#### Work item:
Transcribe the entries below with complete accuracy, excluding the pictures.

#### Exercise material:
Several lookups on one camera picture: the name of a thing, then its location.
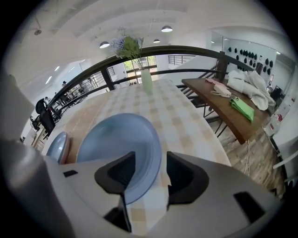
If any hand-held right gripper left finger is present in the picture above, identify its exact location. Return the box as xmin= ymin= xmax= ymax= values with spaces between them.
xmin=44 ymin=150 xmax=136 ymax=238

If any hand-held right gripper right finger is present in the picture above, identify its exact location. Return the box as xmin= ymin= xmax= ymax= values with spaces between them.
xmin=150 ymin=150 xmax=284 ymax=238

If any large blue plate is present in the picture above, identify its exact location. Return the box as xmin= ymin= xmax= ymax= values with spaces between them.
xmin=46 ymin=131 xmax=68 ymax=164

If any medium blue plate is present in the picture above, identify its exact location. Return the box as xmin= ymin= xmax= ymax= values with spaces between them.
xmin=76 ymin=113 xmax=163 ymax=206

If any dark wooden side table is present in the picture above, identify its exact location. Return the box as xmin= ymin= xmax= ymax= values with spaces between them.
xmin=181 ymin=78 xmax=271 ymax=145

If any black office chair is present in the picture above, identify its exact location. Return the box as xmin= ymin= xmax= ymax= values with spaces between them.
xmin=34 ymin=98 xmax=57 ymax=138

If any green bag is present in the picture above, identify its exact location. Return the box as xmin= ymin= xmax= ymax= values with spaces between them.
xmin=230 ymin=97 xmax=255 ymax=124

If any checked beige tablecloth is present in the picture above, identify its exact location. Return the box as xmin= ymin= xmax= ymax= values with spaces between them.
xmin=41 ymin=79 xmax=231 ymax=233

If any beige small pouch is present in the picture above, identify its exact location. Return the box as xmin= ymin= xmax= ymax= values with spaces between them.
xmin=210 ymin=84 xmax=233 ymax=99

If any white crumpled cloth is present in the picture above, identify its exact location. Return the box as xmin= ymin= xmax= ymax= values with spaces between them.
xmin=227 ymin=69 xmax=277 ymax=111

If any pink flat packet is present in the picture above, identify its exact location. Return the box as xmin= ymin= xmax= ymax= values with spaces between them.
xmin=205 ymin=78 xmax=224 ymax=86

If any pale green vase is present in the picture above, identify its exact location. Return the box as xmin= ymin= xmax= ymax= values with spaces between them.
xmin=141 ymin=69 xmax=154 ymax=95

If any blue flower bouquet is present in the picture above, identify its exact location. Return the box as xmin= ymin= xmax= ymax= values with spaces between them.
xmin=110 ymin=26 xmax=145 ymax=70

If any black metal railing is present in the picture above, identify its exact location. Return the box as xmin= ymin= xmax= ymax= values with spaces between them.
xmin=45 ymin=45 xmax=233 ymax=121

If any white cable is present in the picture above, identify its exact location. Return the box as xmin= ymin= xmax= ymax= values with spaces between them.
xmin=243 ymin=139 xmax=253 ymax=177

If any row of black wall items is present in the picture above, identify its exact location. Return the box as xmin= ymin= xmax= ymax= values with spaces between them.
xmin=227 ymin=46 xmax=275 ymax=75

#### Task solution:
Several lookups on one camera picture: the name of a thing, then its location.
If any hand-held right gripper left finger is present in the picture above, identify its exact location. Return the box as xmin= ymin= xmax= ymax= values with spaces between them.
xmin=44 ymin=150 xmax=136 ymax=238

If any hand-held right gripper right finger is present in the picture above, identify its exact location. Return the box as xmin= ymin= xmax= ymax= values with spaces between them.
xmin=150 ymin=150 xmax=284 ymax=238

If any large blue plate is present in the picture above, identify its exact location. Return the box as xmin= ymin= xmax= ymax= values with spaces between them.
xmin=46 ymin=131 xmax=68 ymax=164

If any medium blue plate is present in the picture above, identify its exact location. Return the box as xmin= ymin= xmax= ymax= values with spaces between them.
xmin=76 ymin=113 xmax=163 ymax=206

If any dark wooden side table is present in the picture above, identify its exact location. Return the box as xmin= ymin= xmax= ymax= values with spaces between them.
xmin=181 ymin=78 xmax=271 ymax=145

If any black office chair is present in the picture above, identify its exact location. Return the box as xmin= ymin= xmax= ymax= values with spaces between them.
xmin=34 ymin=98 xmax=57 ymax=138

If any green bag is present in the picture above, identify its exact location. Return the box as xmin= ymin= xmax= ymax= values with spaces between them.
xmin=230 ymin=97 xmax=255 ymax=124

If any checked beige tablecloth is present in the picture above, identify its exact location. Return the box as xmin= ymin= xmax= ymax= values with spaces between them.
xmin=41 ymin=79 xmax=231 ymax=233

If any beige small pouch is present in the picture above, identify its exact location. Return the box as xmin= ymin= xmax= ymax= values with spaces between them.
xmin=210 ymin=84 xmax=233 ymax=99

If any white crumpled cloth is present in the picture above, identify its exact location. Return the box as xmin= ymin= xmax= ymax= values with spaces between them.
xmin=227 ymin=69 xmax=277 ymax=111

If any pink flat packet is present in the picture above, identify its exact location. Return the box as xmin= ymin= xmax= ymax= values with spaces between them.
xmin=205 ymin=78 xmax=224 ymax=86

If any pale green vase is present in the picture above, identify its exact location. Return the box as xmin= ymin= xmax= ymax= values with spaces between them.
xmin=141 ymin=69 xmax=154 ymax=95

If any blue flower bouquet is present in the picture above, identify its exact location. Return the box as xmin= ymin= xmax= ymax= values with spaces between them.
xmin=110 ymin=26 xmax=145 ymax=70

If any black metal railing is present in the picture above, identify its exact location. Return the box as xmin= ymin= xmax= ymax= values with spaces between them.
xmin=45 ymin=45 xmax=233 ymax=121

If any white cable is present in the picture above, identify its exact location. Return the box as xmin= ymin= xmax= ymax= values with spaces between them.
xmin=243 ymin=139 xmax=253 ymax=177

If any row of black wall items is present in the picture above, identify its exact location. Return the box as xmin= ymin= xmax= ymax= values with spaces between them.
xmin=227 ymin=46 xmax=275 ymax=75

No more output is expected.